Some results are fairly obvious. Firstly, it is obvious that there is just one n-dimensional hypercube in an n-dimensional hypercube, and that there are no $r$-dimensional hypercubes in an $n$-dimensional hypercube if $r > n$. Also, notice that each time we go up a dimension, we 'copy' our current hypercube into the new dimension, and then join up the dots. This means that each time the number of vertices doubles. Given that in 0 dimensions the number of vertices is 1, we conclude that an $n$-dimensional hypercube has $2^n$ vertices.
I'll pause here to introduce some notation. I'll use $H(r,n)$ to denote the number of r-dimensional hypercubes in an n-dimensional hypercube. The results we have obtained so far are as follows: \[H(n,n) = 1\] \[H(r,n) = 0 \text{ if } r \ge n\] \[H(0,n) = 2^n\] What about lines? Well, we always duplicate the number of lines in an $(n-1)$-cube, and then join each (disjoint) pair of vertices in an $(n-1)$-cube, telling us that $H(1,n) = 2H(1,n-1) + H(0,n-1)$. This makes sense. When we go from a square to a cube, we double the number of lines in a square ($H(1,2)$), and then pull each vertex in a square ($H(0,2)$) through the third dimension, creating a new line for each one. This is a fact that generalises. Whenever we go from $(n-1)$ to $n$ dimensions, we duplicate the number of $r$-dimensional hypercubes and then connect them with a $(r-1)$-dimensional hypercube for each duplicated $r$-dimensional hypercube. For example, when we go from a square to a cube, we double the number of faces by superposing two squares, and then connect the two squares with lines at each of the four corners, creating four new faces, a total of 2 + 4 = 6 faces. Explicitly, this rule is: \[H(r,n) = 2H(r,n-1) + H(r-1,n-1)\] We have now found a recursive equation for the number of r-dimensional hypercubes that constitute an n-dimensional hypercube! But is this enough? What if we had, say, $r = 3 \times 10^{526}$ and $n = 2 \times 10^{839}$? For such large numbers, it would take even a ridiculously fast computer years and years to compute, however it would take a lot less time if we had a formula solely in terms of $r$ and $n$, rather than $H$.
It is worth noting that our definition $H(r,n) = 2H(r,n-1) + H(r-1,n-1)$ is very similar to our definition of binomial coefficients; that is,
\[ \binom{n}{r} = \binom{n-1}{r} + \binom{n-1}{r-1} \text{ for } r > 0 \text{ and } \binom{n}{0}=1 \]
It is therefore reasonable to expect that our resulting formula for $H(r,n) = 2H(r,n-1) + H(r-1,n-1)$ will involve binomial coefficients. Well, it turns out it does. I won't go through the tedious algebraic proof here, because that really isn't the scope of this essay; instead I will just state the result:
\[ H(r,n) = 2^{n-r} \binom{n}{r} \] where \[ \binom{n}{r} = \frac{n!}{r!(n-r)!} \]

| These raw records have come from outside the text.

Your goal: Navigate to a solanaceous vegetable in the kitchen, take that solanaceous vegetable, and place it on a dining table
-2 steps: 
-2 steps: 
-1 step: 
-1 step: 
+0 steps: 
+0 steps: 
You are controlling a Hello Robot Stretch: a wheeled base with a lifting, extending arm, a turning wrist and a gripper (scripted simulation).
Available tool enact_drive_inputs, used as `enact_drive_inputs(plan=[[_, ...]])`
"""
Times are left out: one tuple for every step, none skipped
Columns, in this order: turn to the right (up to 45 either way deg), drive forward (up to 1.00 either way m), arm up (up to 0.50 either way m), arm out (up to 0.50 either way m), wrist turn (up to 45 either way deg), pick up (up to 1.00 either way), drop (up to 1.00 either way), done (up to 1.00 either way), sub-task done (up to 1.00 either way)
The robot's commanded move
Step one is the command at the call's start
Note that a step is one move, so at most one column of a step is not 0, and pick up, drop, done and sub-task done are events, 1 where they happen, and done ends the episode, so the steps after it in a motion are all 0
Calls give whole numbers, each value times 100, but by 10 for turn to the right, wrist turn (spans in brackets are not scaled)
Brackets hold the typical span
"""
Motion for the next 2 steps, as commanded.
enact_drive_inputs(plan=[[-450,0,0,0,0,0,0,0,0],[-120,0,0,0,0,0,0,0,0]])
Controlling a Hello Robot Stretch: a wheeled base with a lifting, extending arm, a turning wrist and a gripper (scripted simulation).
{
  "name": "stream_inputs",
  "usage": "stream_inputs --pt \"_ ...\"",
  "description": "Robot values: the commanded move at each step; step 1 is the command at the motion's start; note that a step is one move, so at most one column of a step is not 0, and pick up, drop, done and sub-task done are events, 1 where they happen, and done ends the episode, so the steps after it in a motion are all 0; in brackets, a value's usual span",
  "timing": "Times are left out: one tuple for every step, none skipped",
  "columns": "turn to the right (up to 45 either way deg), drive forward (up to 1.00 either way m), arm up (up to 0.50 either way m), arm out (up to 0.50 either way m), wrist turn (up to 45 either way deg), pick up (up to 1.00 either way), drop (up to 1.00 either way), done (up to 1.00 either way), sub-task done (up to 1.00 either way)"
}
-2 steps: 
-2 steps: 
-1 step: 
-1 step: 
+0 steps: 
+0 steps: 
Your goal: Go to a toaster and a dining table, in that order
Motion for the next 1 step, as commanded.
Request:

For whatever reason pleases you, you can now say with confidence that there are, for example, 14,415,739,690,621,176,119,296 (about 14 and a half sextillion) fifty-five-dimensional hypercubes contained inside a seventy-three-dimensional hypercube!
If you have read this far into the article, chances are you're actually interested in this multidimensional malarky. If so, I certainly recommend that you try and go through the proof yourself (which is partly why I didn't put it all here). Discovery of things like this, where we can discover truths and properties about things which can't possibly exist in our world, is part of what makes mathematics beautiful. I hope you enjoyed reading this article!